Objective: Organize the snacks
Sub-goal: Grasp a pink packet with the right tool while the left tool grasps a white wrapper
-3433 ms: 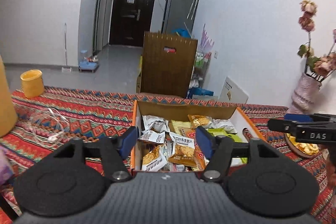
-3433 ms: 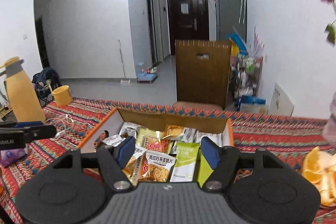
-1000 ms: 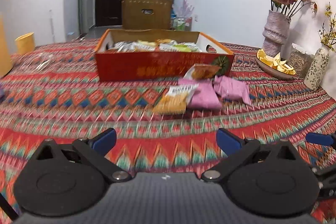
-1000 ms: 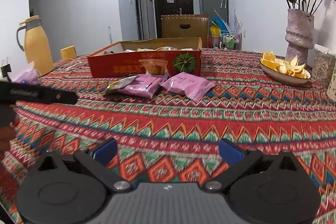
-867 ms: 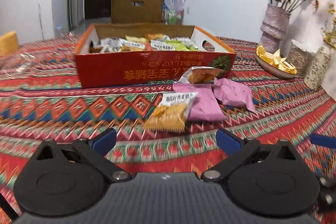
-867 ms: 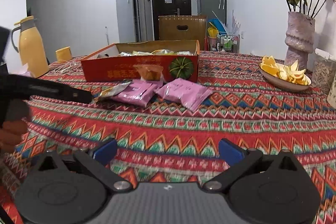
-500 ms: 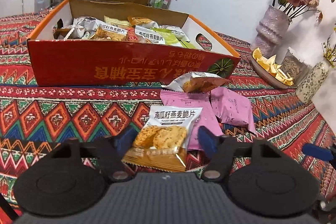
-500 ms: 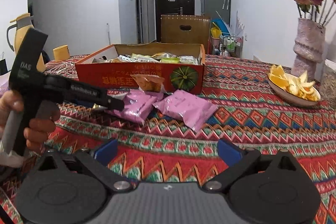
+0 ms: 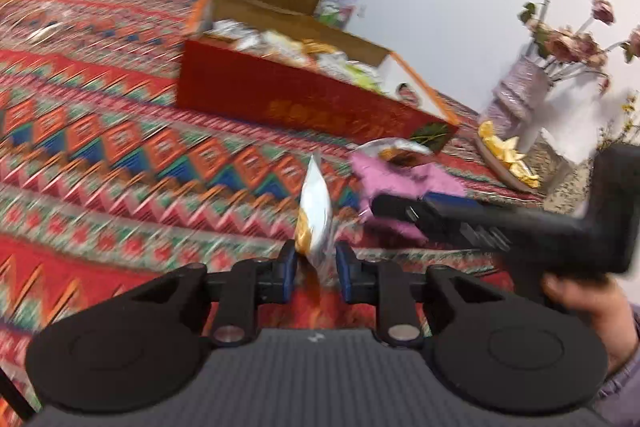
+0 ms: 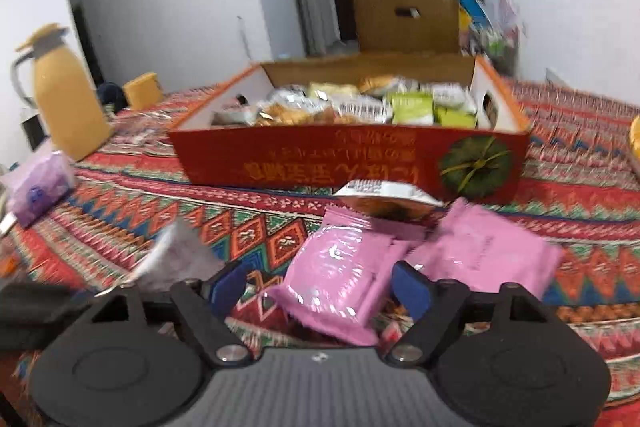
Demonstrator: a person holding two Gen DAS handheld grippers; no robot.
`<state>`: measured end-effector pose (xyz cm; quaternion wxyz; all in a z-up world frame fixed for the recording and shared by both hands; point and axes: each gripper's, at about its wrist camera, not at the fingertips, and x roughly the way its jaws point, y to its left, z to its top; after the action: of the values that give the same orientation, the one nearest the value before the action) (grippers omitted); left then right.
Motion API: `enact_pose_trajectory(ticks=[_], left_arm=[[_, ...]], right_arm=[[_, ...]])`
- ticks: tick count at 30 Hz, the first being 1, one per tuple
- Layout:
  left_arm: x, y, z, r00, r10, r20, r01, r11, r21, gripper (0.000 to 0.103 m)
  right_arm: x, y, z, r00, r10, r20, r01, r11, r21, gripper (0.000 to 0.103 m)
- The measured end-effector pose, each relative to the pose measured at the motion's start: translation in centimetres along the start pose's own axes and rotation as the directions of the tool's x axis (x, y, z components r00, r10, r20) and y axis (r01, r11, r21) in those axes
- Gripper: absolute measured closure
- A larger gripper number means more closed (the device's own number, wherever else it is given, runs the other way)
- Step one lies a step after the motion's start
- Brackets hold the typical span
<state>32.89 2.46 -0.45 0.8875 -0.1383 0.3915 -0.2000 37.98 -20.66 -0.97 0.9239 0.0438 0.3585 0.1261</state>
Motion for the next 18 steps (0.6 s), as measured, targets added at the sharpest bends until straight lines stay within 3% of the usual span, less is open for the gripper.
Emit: enact_pose_trajectory(ticks=[4,8,12,18], left_arm=[[-1.7,0.8,-1.2,1.000,0.024,0.005,-0.023,0.999,-0.029,0.089],[-2.4,0.5,-1.3,0.999,0.028,0.040,-0.028,1.000,-0.015,0.093],[-2.7,-0.9,-1.7,0.995,0.079,0.061,-0.081,0.996,0.028,0.093],[-5.6,-3.7,-3.4,0.993,0.074,0.092,-0.082,0.992,0.091,0.094]], right_arm=[[2.5,1.3,0.1,0.995,-0.102,-0.010,0.102,0.994,-0.027,0.041],[1.5,2.3,-1.0,0.995,-0.099,-0.001,0.098,0.994,-0.048,0.042],[-2.0,2.7,-3.4,0.998,-0.065,0.005,0.065,0.997,-0.045,0.042],[-10.0,1.8,-8.5,0.997,-0.062,0.044,0.062,0.998,0.007,0.042]])
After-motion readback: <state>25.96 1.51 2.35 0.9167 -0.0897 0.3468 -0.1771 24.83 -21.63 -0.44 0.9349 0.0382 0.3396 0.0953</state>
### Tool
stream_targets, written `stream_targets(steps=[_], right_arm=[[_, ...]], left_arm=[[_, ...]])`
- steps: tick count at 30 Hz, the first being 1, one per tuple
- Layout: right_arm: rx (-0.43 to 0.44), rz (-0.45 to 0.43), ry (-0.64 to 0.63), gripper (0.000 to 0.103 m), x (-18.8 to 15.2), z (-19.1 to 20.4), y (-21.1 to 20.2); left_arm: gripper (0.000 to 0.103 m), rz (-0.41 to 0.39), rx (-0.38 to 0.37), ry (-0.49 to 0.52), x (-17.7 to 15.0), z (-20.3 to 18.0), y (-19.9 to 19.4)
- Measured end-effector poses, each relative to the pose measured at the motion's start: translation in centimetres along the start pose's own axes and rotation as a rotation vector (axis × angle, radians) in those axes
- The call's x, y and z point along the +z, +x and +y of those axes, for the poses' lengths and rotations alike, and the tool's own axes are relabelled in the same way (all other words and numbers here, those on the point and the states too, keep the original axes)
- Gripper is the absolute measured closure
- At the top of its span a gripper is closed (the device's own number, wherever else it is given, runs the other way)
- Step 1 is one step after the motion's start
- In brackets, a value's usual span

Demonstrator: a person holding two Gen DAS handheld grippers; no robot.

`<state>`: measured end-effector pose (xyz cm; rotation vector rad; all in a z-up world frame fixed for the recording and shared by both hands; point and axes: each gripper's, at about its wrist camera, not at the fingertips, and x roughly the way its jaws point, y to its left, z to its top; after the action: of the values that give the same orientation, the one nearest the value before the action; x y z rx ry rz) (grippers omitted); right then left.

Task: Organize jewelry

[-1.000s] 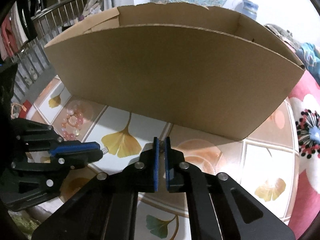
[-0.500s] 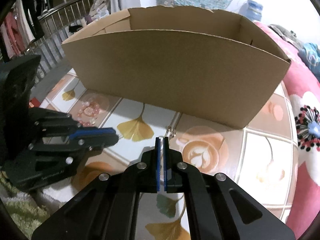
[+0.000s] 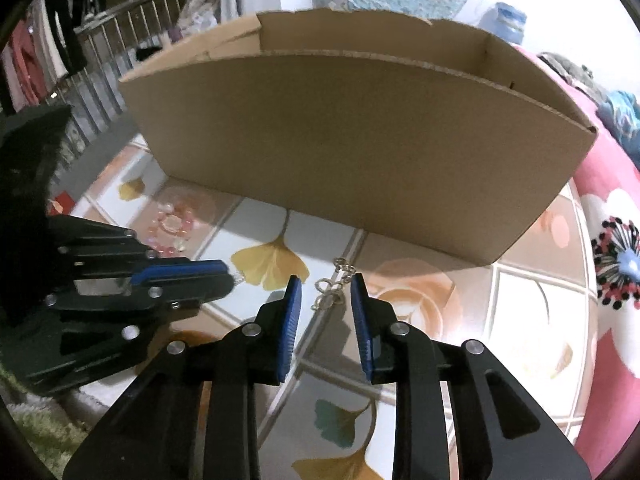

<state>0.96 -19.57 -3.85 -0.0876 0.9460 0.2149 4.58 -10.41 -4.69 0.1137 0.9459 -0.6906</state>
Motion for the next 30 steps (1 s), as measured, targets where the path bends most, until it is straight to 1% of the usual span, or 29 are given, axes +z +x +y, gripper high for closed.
stream_targets(steps=[3,6,8,9,20,30], right_arm=[[0.005,0.014,0.012,0.078,0.0,0.0,0.3],[-0.029,0.020,-0.005,0.081,-0.3,0.2,0.6],[-0.031,0.025,-0.007,0.092,-0.1,0.3,0.8],[-0.025,0.031,-0.005,0.093,0.0,0.4,1.0],[-0.001,0.042,0.030,0.094,0.3,-0.1,1.0],[0.000,-0.002,0.068,0.094,0.5,-1.6,-0.9]], left_arm=[[0.098,-0.001,-0.001,-0.002,0.0,0.0,0.0],[0.098,-0.001,-0.001,0.000,-0.1,0.1,0.1],[0.098,-0.001,-0.001,-0.001,0.0,0.1,0.1],[0.098,-0.001,-0.002,-0.002,-0.1,0.1,0.1],[0.098,-0.002,-0.003,-0.003,-0.1,0.1,0.0],[0.098,-0.014,-0.015,-0.005,0.2,-0.2,-0.4]])
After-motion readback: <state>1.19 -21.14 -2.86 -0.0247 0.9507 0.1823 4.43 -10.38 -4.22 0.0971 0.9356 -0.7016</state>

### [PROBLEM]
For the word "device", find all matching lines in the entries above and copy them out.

### [OUTPUT OF THE TASK]
- A larger gripper number means more closed (the device's own number, wherever else it is given, runs the other way)
- At the top of its span a gripper is closed (the device's own number, wherever else it is given, runs the other way)

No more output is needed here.